»»
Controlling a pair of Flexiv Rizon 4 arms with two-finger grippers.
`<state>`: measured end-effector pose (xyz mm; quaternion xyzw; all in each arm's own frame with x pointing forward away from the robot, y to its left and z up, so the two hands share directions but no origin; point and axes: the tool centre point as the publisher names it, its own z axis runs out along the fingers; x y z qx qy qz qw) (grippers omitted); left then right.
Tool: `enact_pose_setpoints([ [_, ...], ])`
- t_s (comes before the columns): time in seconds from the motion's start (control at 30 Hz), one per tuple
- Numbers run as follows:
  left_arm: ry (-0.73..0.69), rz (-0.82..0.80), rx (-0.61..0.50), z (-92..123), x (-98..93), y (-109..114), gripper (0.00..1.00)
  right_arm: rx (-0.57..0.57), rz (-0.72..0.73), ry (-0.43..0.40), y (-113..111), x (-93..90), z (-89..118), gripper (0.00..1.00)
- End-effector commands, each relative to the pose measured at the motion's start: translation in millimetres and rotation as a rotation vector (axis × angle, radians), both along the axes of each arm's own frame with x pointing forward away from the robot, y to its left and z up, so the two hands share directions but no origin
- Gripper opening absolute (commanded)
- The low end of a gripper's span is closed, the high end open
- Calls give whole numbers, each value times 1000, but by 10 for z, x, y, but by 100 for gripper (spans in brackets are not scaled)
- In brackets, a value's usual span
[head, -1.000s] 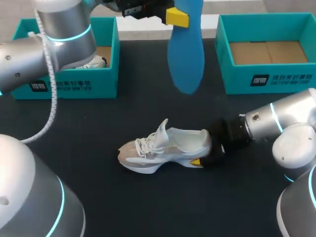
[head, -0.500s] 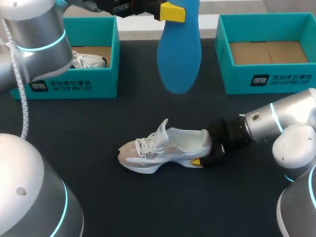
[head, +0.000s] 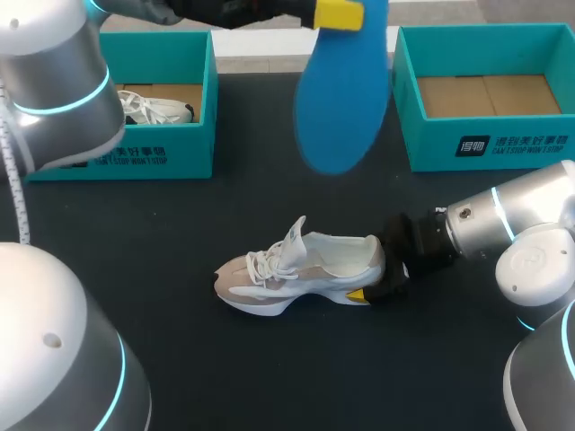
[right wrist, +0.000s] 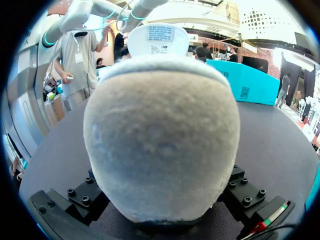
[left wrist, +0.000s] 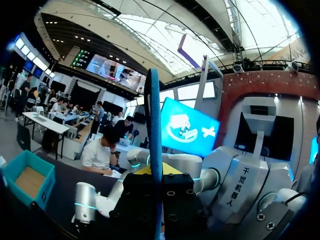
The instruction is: Take the shoe out of the shoebox, open the shoe tongue, remove and reinsert the insole, then place the shoe into the shoebox
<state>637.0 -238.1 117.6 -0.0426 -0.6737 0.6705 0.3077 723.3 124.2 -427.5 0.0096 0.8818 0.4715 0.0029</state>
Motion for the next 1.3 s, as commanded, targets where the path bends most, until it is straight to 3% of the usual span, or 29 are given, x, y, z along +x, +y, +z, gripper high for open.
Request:
enact_pose_setpoints([
  [0.03,40,258,49,-62,-105,46,0,-2,-2,-1,37,12,-57,0],
  [0.27,164,339,120,-89,-82,39,0,-2,-2,-1,37,12,-57,0],
  [0.6,258,337,141,-191,193,138,0,-2,-2,-1,37,12,-57,0],
  [0.87,347,299,155,-319,201,109,0,-2,-2,-1,37,12,-57,0],
  [1.3,529,278,215,-567,38,94,0,-2,-2,-1,37,12,-57,0],
])
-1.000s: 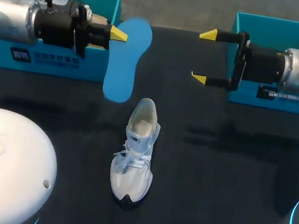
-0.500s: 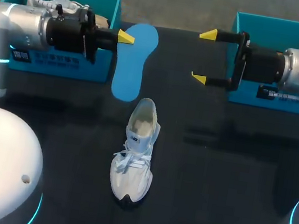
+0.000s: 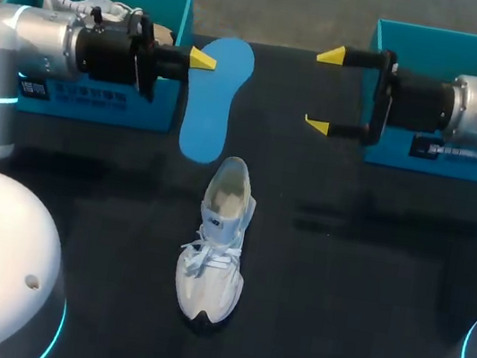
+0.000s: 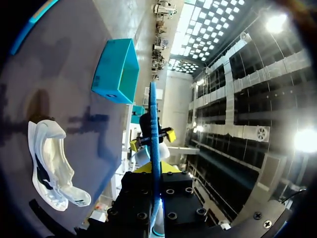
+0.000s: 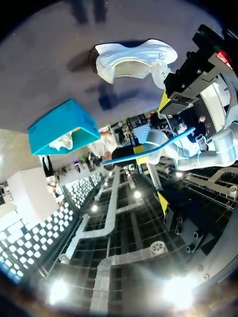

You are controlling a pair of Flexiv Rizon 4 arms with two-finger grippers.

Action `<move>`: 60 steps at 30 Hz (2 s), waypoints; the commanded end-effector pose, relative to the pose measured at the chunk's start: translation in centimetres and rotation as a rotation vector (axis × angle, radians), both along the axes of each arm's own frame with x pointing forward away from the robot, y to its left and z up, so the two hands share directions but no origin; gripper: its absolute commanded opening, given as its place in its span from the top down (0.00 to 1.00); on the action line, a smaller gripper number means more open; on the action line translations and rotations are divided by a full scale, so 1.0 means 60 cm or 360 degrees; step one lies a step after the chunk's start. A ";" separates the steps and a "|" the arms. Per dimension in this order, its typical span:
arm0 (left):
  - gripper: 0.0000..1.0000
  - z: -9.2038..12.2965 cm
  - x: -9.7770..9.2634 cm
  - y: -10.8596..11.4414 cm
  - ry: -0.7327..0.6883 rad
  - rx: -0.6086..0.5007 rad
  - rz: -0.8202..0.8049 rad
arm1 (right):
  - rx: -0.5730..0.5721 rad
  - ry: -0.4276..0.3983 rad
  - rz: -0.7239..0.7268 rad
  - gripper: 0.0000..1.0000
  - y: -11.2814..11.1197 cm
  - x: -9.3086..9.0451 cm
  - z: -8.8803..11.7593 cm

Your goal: Take the shoe out of the shoebox, open the shoe tongue, remove and reinsert the insole, then place the shoe into the shoebox

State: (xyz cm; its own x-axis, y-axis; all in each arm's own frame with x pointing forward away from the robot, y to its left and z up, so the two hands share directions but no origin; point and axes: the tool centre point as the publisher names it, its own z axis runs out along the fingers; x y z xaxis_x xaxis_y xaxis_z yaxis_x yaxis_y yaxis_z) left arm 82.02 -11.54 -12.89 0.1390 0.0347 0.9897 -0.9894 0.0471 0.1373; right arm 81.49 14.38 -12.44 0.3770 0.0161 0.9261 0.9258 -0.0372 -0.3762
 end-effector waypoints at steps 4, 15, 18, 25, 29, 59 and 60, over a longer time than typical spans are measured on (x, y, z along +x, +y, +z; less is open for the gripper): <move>1.00 0.001 -0.002 0.001 0.0001 0.0005 0.0002 | -0.0614 0.0145 0.0185 0.00 0.011 0.001 0.099; 1.00 0.001 -0.002 0.001 0.0001 0.0005 0.0002 | -0.1177 0.0158 0.0333 0.00 0.024 -0.016 0.200; 1.00 0.001 -0.002 0.001 0.0001 0.0005 0.0002 | -0.1353 0.0203 0.0383 0.00 0.038 -0.009 0.222; 1.00 0.001 -0.002 0.001 0.0001 0.0005 0.0002 | -0.1725 0.0318 0.0451 0.00 0.075 0.006 0.265; 1.00 0.001 -0.002 0.001 0.0001 0.0005 0.0002 | -0.1928 0.0384 0.0461 0.00 0.094 0.011 0.284; 1.00 0.001 -0.002 0.001 0.0001 0.0005 0.0002 | -0.2635 0.0040 0.0442 0.00 0.206 -0.004 0.268; 1.00 0.001 -0.002 0.001 0.0001 0.0005 0.0002 | -0.2646 0.0025 0.0432 0.00 0.212 -0.005 0.265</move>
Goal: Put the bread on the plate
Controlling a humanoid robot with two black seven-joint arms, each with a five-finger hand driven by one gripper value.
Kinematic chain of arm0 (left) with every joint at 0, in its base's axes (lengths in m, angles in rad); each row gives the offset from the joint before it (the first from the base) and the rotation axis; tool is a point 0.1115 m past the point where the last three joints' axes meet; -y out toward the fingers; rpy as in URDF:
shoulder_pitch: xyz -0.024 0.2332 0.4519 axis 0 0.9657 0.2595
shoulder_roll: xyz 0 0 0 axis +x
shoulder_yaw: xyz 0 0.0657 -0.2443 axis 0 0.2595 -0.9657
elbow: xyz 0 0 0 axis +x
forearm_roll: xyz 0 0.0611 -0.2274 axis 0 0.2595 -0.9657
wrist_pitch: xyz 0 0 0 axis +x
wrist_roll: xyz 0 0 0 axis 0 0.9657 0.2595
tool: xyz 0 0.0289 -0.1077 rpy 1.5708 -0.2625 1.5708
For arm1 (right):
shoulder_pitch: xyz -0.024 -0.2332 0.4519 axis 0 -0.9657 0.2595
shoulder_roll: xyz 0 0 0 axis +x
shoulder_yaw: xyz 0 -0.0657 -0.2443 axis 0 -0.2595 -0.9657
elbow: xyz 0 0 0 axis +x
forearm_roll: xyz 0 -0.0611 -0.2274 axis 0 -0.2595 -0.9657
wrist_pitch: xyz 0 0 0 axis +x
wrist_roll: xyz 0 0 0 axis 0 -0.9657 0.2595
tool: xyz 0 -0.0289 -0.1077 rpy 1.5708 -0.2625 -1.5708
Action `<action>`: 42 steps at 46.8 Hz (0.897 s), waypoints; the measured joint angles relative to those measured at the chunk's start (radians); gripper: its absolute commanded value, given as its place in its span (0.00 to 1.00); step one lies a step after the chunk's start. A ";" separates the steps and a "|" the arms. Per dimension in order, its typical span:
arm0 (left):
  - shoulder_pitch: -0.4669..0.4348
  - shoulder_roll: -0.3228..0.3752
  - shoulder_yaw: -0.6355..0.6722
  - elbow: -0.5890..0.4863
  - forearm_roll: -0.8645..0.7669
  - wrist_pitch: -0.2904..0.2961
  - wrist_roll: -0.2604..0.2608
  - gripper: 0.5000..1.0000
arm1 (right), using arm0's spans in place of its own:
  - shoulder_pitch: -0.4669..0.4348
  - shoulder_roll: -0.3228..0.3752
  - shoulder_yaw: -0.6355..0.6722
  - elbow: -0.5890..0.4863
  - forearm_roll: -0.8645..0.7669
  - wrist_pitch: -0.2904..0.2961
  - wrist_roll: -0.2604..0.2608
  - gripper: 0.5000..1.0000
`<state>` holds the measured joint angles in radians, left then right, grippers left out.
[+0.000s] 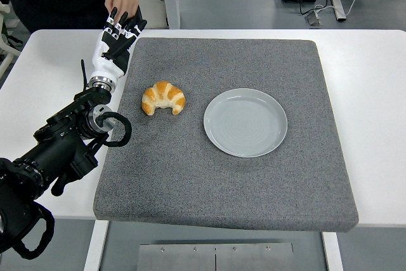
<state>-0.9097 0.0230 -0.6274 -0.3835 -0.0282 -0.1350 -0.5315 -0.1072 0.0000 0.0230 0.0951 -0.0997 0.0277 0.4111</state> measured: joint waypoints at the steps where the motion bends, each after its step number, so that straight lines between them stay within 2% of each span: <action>1: 0.000 0.000 0.000 0.000 0.000 0.000 0.000 0.96 | 0.000 0.000 0.000 0.000 0.000 0.000 0.000 1.00; 21: -0.003 0.006 0.000 0.000 0.002 0.003 -0.006 0.96 | 0.000 0.000 0.000 0.000 0.000 0.000 0.000 1.00; 42: -0.022 0.064 0.012 0.000 0.021 -0.010 0.014 0.96 | 0.000 0.000 0.000 0.000 0.000 0.000 0.000 1.00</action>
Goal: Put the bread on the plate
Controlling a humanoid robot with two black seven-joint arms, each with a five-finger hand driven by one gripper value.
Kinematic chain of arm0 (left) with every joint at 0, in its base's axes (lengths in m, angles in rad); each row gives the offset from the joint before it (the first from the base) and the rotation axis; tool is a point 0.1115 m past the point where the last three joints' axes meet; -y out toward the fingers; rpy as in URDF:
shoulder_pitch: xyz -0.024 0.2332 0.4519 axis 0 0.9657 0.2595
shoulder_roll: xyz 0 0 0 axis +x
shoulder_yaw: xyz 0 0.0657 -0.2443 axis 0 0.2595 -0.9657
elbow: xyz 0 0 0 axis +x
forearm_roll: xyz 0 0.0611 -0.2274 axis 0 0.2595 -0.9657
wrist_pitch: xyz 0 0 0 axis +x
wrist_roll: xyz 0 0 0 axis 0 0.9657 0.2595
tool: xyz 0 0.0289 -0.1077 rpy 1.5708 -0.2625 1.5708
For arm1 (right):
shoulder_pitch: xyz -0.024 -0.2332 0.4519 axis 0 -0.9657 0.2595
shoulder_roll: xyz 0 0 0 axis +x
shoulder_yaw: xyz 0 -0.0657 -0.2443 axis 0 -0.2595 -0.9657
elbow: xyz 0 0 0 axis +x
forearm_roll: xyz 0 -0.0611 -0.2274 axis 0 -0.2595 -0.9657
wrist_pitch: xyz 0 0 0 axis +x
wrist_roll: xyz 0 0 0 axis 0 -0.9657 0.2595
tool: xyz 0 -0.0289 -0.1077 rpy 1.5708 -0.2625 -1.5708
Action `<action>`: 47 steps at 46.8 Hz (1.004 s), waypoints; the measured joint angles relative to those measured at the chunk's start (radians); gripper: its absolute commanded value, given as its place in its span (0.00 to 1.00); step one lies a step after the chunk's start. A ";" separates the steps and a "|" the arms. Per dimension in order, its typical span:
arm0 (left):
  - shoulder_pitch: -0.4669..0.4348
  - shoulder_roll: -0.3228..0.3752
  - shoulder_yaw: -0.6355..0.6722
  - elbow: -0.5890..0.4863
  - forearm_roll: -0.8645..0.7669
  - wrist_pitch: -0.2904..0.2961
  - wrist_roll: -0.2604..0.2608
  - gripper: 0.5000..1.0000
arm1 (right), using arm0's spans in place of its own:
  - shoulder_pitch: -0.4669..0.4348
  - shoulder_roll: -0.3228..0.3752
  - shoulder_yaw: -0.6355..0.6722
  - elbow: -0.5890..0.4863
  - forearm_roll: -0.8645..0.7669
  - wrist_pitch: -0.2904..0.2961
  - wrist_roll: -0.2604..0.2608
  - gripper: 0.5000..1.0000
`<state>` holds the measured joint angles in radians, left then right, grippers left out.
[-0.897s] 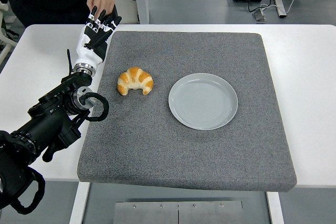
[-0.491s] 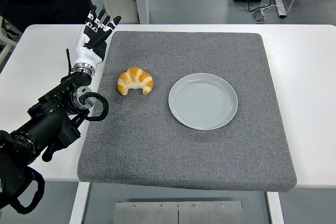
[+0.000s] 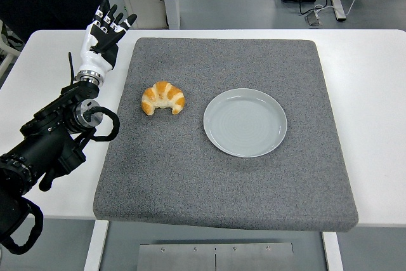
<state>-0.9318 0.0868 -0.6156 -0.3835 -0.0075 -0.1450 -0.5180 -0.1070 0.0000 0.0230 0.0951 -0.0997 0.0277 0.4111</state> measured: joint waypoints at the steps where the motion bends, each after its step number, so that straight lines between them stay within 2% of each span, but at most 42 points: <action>1: -0.004 0.001 0.000 0.000 0.002 0.000 0.004 0.96 | 0.000 0.000 0.000 0.000 0.000 0.000 0.000 1.00; 6: -0.029 0.022 0.002 -0.002 0.028 -0.001 0.062 0.96 | 0.000 0.000 0.000 0.000 0.000 0.000 0.000 1.00; 11: -0.034 0.080 0.002 -0.017 0.069 -0.003 0.131 0.96 | 0.000 0.000 0.000 0.000 0.000 0.000 0.000 1.00; 14: -0.036 0.105 0.001 -0.030 0.088 -0.006 0.152 0.96 | 0.001 0.000 0.000 0.000 0.000 0.000 0.000 1.00; 28: -0.036 0.177 0.002 -0.109 0.250 -0.009 0.160 0.96 | 0.000 0.000 0.000 0.000 0.000 0.000 0.000 1.00; 41: -0.037 0.300 0.066 -0.278 0.410 -0.008 0.157 0.96 | -0.001 0.000 0.000 0.001 0.000 0.000 0.000 1.00; 47: -0.036 0.316 0.072 -0.330 0.467 -0.007 0.159 0.96 | 0.000 0.000 0.000 0.000 0.000 0.000 0.000 1.00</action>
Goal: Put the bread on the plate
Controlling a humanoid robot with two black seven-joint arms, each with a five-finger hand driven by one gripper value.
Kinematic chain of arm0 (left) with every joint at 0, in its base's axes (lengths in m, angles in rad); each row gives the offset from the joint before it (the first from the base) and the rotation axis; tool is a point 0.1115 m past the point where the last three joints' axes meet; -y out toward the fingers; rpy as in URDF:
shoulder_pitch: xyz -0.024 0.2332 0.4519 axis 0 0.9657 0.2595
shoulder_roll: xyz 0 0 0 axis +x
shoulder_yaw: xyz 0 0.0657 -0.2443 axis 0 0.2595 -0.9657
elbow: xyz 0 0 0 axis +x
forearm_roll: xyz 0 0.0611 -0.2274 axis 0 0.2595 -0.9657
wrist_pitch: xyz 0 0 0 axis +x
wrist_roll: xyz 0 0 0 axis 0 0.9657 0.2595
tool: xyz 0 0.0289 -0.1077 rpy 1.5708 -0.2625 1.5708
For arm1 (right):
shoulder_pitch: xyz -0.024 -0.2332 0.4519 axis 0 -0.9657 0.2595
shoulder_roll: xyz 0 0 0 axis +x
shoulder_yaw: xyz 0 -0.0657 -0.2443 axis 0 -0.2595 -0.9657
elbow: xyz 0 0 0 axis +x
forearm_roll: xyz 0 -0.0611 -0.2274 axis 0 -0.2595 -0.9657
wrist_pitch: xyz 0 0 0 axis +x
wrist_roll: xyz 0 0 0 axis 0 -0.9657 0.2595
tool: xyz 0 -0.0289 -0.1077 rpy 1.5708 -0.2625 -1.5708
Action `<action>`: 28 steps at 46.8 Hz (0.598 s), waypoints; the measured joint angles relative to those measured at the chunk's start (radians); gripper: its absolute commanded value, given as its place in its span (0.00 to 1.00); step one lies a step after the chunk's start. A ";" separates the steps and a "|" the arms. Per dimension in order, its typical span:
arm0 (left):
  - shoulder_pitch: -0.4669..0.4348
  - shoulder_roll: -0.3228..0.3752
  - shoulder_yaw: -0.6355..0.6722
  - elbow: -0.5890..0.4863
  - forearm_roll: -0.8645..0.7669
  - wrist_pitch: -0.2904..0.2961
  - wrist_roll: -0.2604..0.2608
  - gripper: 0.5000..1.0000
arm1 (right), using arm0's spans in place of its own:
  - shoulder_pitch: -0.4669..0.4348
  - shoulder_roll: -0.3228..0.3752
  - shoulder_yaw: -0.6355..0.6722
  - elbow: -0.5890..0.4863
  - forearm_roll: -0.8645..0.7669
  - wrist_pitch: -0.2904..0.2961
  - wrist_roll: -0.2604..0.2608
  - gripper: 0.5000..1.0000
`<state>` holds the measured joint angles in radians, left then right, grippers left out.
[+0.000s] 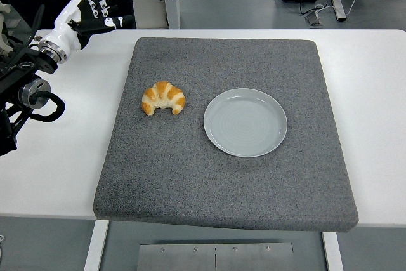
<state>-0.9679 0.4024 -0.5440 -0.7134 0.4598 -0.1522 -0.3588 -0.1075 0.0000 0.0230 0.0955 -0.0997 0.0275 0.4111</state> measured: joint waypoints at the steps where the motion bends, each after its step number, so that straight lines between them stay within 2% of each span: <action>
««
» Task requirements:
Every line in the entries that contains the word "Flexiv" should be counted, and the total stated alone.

» Problem solution:
2